EXERCISE GOAL
Across the listing below, how many lines contain "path"? Answer with the number and nothing else.

++++ SOURCE INFORMATION

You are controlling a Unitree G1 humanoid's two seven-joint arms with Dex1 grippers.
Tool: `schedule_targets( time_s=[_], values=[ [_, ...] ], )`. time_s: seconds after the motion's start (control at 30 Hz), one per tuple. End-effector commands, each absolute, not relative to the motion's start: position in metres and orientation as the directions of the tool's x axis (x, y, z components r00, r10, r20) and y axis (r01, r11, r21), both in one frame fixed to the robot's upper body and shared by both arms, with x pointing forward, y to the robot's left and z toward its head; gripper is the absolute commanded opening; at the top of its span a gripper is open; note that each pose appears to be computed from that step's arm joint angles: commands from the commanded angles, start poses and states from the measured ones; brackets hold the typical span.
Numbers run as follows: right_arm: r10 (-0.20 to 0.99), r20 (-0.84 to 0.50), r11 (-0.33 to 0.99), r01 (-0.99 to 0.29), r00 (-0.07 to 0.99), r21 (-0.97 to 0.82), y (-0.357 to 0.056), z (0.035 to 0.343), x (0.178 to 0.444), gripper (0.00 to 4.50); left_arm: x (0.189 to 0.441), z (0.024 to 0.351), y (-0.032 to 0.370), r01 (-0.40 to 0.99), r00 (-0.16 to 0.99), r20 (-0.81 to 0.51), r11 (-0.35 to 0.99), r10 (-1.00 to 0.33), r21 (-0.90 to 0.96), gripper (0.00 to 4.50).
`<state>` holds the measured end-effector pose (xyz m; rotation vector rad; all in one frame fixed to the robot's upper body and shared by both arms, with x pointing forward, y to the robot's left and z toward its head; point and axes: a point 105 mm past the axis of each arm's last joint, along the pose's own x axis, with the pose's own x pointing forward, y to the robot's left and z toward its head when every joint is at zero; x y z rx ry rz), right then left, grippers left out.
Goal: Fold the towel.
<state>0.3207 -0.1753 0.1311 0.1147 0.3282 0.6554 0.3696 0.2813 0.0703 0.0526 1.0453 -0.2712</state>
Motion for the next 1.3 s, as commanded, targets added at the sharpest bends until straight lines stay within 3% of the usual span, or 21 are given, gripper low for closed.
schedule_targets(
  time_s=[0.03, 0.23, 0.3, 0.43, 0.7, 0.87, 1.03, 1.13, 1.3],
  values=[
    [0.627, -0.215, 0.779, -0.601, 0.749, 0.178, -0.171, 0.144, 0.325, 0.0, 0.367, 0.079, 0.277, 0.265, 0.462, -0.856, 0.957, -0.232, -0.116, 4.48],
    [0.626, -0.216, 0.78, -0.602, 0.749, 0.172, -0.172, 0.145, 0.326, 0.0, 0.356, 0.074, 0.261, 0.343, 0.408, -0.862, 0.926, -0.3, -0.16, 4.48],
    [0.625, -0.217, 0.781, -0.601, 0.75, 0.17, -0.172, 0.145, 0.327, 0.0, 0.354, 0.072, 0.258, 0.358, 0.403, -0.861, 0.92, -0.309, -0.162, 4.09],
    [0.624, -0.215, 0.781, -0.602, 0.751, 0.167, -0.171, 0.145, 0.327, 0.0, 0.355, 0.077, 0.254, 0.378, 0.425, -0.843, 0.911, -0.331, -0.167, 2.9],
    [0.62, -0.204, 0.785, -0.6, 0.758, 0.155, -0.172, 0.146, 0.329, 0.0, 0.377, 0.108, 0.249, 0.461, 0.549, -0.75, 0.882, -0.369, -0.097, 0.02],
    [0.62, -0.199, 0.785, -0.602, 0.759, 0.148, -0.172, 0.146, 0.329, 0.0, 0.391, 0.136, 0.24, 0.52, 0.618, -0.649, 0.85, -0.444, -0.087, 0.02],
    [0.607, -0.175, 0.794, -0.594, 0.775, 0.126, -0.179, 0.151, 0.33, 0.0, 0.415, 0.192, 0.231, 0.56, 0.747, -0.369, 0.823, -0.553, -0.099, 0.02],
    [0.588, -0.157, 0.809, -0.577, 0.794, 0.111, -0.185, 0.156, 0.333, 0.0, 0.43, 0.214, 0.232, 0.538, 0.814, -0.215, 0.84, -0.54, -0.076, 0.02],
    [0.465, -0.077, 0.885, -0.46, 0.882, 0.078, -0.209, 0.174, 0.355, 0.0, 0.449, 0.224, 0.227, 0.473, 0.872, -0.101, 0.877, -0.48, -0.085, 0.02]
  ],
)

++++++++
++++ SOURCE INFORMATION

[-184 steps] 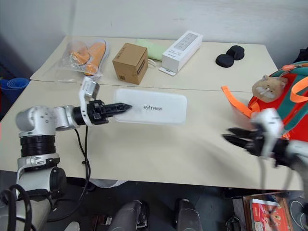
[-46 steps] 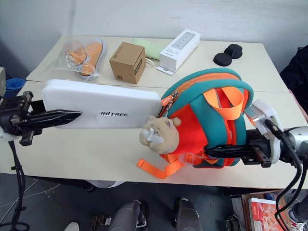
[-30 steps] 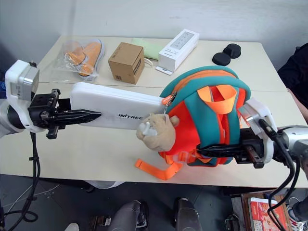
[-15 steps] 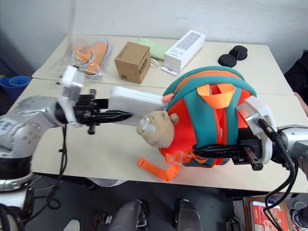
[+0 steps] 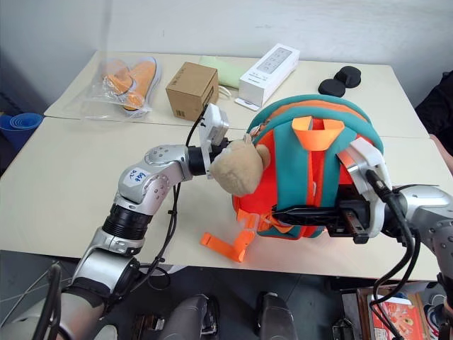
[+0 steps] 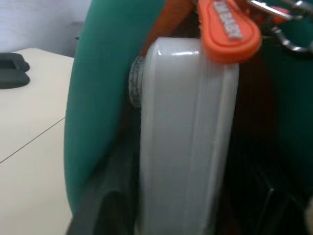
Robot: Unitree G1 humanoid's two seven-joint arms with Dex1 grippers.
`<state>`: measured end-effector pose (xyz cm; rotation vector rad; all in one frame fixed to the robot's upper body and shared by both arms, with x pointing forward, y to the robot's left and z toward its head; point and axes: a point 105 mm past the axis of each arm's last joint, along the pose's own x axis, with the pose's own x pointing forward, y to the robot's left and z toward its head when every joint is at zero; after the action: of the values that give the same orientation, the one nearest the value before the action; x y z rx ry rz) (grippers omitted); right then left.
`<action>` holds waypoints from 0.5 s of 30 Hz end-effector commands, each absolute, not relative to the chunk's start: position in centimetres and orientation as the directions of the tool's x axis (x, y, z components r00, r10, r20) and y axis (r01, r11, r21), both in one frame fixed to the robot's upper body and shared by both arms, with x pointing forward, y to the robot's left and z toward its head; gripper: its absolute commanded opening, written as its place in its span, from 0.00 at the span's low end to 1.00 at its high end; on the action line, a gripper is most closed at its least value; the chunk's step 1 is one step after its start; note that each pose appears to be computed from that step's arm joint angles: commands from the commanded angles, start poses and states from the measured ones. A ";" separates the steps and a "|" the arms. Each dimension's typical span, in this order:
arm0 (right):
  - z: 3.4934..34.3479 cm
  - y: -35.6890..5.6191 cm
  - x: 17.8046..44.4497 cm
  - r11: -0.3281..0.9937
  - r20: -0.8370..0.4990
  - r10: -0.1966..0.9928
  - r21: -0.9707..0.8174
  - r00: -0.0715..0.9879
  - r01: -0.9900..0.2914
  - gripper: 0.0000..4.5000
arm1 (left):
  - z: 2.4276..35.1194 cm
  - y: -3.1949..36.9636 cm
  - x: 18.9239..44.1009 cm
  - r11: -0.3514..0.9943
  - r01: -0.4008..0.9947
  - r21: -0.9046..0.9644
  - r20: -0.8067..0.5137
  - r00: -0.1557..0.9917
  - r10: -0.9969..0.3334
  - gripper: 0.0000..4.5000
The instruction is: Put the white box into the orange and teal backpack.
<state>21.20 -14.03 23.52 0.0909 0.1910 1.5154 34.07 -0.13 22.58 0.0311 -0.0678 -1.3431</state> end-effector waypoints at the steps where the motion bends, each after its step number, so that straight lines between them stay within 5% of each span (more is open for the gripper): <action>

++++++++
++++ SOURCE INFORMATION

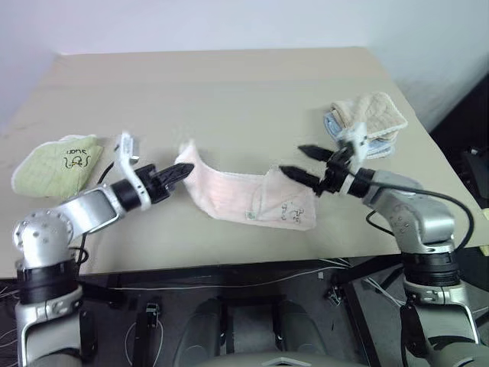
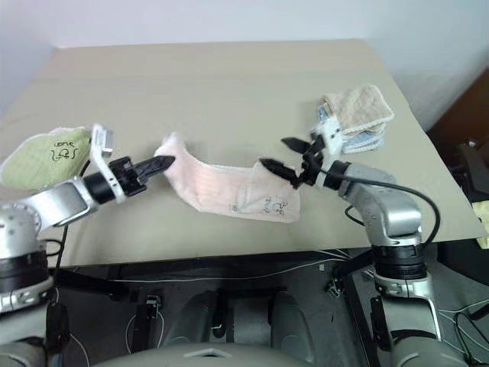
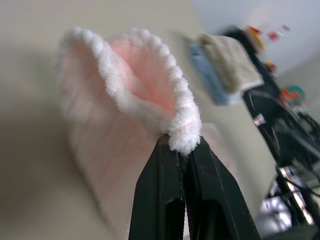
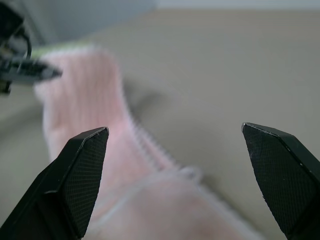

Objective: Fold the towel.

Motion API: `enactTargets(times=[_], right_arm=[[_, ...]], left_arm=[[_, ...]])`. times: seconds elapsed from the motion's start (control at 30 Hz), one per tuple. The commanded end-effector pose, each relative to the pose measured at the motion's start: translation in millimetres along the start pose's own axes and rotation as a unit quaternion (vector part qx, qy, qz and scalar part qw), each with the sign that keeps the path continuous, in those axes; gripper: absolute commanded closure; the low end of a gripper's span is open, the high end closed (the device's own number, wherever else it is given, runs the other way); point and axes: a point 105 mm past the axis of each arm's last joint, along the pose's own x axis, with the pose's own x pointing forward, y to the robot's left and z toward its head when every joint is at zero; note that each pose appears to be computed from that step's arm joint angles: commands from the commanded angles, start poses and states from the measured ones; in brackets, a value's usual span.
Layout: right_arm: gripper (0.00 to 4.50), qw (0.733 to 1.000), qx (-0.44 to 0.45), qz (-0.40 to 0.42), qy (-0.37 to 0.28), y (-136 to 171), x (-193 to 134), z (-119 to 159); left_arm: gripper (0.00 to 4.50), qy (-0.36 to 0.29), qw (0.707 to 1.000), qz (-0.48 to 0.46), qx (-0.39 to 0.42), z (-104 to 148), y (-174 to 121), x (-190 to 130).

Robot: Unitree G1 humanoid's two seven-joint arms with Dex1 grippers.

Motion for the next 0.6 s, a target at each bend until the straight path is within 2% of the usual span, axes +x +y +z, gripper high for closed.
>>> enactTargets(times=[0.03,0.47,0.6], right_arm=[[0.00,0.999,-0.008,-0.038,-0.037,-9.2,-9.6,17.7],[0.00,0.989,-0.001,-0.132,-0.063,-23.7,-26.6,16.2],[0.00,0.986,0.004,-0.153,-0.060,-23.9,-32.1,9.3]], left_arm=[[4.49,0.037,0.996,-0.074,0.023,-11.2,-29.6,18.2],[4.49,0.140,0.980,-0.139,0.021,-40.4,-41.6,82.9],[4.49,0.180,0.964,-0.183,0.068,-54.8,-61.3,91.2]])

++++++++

OUTPUT FOR THIS EXERCISE
2